The main goal of OpenArabic mARkdown is to provide a simple system for tagging structural elements in premodern and early modern Arabic texts that are being prepared within the framework of the OpenArabic Project. The use of OpenArabic mARkdown will allow one to engage in the computational analysis of classical Arabic texts in the same way as more complex and time-consuming tagging schemes (like TEI XML); OpenArabic mARkdown will also facilitate the conversion of the large volume of Arabic texts into TEI XML, which is now the standard format for digital editions. In principle, OpenArabic mARkdown does not require any special editor, but the current implementation relies on EditPad Pro, which supports right-to-left languages, Unicode, and large files. However, it is the support of custom highlighting and navigation schemes that makes this text editor particularly convenient for OpenArabic mARkdown.

Detailed Description

Using OpenArabic mARkdown in EditPad Pro

EditPad Pro is a commercial text editor for Windows. It can be used on Mac and Linux through some virtualization solution (for example, Parallels or Fusion on Mac, or Wine on Linux). You can download a fully functional trial version to try OpenArabic mARkdown (it, however, will not work with EditPad Lite, a free light-weight version of the same text editor).

The most recent OpenArabic mARkdown settings files for EditPad Pro can be found in the mARkdown repository on GitHub. You can download the entire repository or just the *.zip file (the date is in the filename: Unzip its content, and copy all the files into %APPDATA%\JGsoft\EditPad Pro 7. You will need to restart the program (use: File > Exit). If OpenArabic mARkdown settings work, the main window should look as shown below. Note the yellow-ish color of the main window and a large Find/Replace panel on the right).

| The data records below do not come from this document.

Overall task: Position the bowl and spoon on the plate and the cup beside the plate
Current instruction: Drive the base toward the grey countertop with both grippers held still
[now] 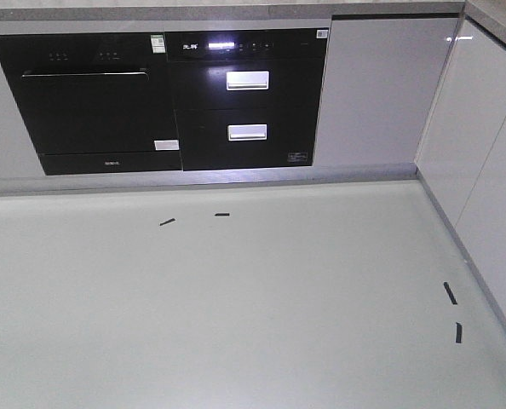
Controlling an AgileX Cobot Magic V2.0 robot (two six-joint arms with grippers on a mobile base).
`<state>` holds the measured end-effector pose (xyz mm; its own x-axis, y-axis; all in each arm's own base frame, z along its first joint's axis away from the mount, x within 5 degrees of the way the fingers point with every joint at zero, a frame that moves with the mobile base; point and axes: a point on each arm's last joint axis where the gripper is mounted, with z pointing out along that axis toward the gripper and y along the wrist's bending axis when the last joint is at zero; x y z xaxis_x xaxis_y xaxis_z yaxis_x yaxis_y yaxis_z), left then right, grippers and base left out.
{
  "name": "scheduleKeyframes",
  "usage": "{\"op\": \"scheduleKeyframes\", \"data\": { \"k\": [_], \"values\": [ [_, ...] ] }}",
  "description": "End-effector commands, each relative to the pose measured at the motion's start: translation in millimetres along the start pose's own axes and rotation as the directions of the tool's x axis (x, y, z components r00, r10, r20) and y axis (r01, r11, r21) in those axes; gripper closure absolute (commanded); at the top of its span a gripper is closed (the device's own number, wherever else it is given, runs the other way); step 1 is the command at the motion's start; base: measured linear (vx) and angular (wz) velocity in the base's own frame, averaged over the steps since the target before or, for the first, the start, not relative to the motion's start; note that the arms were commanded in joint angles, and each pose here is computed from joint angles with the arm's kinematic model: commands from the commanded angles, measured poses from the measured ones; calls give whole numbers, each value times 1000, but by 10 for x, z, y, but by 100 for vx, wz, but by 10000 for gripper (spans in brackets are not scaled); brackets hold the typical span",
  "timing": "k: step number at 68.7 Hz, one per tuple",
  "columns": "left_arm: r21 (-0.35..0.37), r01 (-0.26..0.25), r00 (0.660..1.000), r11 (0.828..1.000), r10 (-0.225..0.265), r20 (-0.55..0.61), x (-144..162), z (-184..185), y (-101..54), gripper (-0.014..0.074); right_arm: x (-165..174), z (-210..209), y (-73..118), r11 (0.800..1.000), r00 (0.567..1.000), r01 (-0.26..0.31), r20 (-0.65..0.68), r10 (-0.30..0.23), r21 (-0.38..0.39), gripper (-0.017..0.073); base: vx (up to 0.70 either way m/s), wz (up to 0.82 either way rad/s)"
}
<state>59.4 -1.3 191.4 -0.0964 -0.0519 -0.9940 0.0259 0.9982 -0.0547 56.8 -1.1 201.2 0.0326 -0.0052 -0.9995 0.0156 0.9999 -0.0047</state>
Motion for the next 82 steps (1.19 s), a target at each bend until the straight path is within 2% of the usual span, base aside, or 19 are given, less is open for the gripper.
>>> {"op": "scheduleKeyframes", "data": {
  "k": [1,82],
  "values": [
    [9,16,999,1000,-17,28,46,21,-5,599,-14,-5,7,1000,998,19,63,-19,-3,564,0,0],
    [9,16,999,1000,-17,28,46,21,-5,599,-14,-5,7,1000,998,19,63,-19,-3,564,0,0]
  ]
}}
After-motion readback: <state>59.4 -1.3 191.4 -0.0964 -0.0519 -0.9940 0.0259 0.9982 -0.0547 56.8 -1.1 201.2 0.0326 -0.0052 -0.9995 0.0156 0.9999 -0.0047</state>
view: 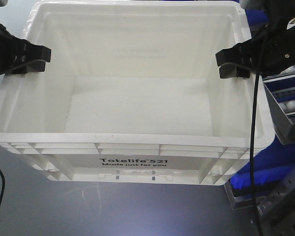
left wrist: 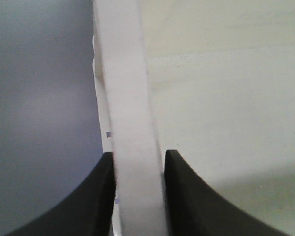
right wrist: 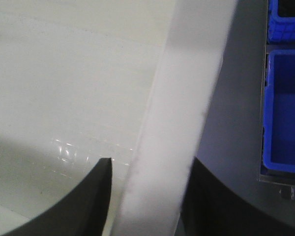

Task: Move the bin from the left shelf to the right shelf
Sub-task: 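Hold the tote with both grippers while the base turns away, then keep holding the tote while the base drives toward the other shelf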

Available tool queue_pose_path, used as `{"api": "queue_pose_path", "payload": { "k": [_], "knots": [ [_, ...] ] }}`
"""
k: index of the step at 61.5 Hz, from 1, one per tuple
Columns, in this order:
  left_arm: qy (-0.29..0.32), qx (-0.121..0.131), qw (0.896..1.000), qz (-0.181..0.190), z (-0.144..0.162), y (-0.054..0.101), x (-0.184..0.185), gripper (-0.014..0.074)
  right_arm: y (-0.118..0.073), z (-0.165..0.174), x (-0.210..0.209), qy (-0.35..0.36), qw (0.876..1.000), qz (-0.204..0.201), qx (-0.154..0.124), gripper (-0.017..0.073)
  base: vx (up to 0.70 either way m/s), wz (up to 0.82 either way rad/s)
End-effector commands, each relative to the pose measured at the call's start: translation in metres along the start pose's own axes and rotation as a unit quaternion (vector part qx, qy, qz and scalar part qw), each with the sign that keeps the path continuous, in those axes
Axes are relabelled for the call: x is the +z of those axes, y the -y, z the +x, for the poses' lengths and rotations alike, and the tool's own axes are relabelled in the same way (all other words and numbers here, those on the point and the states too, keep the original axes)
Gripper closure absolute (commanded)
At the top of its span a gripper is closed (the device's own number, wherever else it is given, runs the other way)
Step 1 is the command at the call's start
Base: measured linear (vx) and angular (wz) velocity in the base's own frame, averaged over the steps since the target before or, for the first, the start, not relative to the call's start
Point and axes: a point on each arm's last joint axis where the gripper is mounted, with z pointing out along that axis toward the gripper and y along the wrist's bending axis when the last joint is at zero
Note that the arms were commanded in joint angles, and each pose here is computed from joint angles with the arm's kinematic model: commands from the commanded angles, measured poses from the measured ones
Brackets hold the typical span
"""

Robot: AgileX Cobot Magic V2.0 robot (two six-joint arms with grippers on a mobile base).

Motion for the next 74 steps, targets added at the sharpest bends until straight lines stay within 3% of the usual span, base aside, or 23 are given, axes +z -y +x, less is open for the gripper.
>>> {"api": "queue_pose_path", "payload": {
  "k": [1, 74],
  "knots": [
    [0.094, 0.014, 0.995, 0.021, -0.0169, 0.0095, -0.0281, 0.0598, -0.0027, -0.0146, -0.0246, 0.08, 0.997, 0.005, -0.016, 0.0564, 0.41, 0.17],
    [0.094, 0.014, 0.995, 0.021, -0.0169, 0.0095, -0.0281, 0.0598, -0.0028, -0.0142, -0.0246, 0.078, 0.997, 0.004, -0.015, 0.0564, 0.42, 0.11]
  ]
}}
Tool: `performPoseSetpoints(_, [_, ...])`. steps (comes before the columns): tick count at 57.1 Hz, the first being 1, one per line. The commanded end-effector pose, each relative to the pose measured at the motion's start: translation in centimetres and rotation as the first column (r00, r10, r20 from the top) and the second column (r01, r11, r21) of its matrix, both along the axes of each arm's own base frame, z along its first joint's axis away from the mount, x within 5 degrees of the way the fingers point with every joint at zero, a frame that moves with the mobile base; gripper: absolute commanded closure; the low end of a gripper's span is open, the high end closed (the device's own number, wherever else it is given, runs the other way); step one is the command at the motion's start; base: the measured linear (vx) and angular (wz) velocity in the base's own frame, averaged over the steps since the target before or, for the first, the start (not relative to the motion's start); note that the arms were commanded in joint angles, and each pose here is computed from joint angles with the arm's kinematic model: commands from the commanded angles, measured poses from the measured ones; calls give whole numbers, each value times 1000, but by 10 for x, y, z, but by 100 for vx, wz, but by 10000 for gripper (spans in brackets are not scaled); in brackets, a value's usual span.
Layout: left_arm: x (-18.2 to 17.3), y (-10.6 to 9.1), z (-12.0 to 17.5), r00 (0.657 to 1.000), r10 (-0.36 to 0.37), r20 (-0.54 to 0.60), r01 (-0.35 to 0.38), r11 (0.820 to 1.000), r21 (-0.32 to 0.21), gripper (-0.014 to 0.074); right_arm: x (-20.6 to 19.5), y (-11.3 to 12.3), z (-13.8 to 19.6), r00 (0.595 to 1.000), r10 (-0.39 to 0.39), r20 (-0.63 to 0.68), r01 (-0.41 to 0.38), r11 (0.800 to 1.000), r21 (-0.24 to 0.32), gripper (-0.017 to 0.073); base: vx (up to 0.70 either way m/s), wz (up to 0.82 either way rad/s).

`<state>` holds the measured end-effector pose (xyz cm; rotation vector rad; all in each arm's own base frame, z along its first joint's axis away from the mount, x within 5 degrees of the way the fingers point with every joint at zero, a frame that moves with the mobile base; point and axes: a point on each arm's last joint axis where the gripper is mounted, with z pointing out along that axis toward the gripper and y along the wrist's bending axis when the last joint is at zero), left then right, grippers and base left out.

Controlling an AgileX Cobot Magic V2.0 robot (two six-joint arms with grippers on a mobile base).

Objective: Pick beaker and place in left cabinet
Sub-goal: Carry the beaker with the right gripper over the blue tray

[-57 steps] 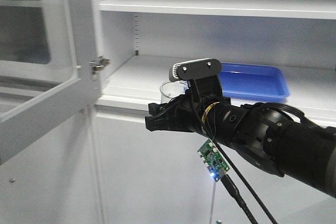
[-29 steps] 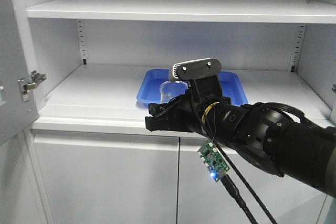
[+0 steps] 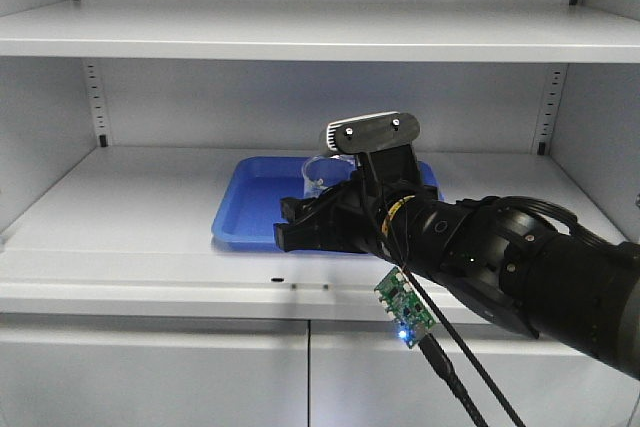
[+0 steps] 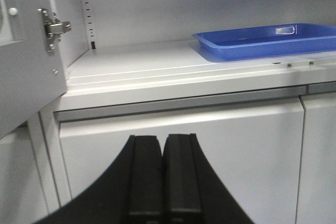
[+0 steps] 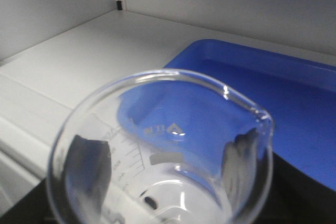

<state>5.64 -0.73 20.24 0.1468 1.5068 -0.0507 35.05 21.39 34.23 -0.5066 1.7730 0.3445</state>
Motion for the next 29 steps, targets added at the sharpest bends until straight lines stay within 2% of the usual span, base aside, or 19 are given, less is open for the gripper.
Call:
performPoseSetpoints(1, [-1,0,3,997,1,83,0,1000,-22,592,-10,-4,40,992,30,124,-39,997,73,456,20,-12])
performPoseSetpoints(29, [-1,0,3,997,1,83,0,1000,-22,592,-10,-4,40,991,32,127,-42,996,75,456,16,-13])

EditPad Pro with mARkdown settings installed

In a text file, OpenArabic mARkdown is activated by the “magic value” at the beginning of the text file, which is #####ARABICA#. (In other words, the very first line of the text should consist exclusively of this value.) The highlighting scheme relies on regular expressions (RE) to color a limited number of pattern in the text.

Note: You can try test_textFile from the github repository. The file does not have an extension to avoid accidental opening in Notepad—the default text editor on Windows, which cannot handle large files. Drug-n-drop the file onto EditPad Pro to open it. The OpenArabic mARkdown should be automatically activated. (If you start a new file, you may need to reopen it after adding the “magic value”.)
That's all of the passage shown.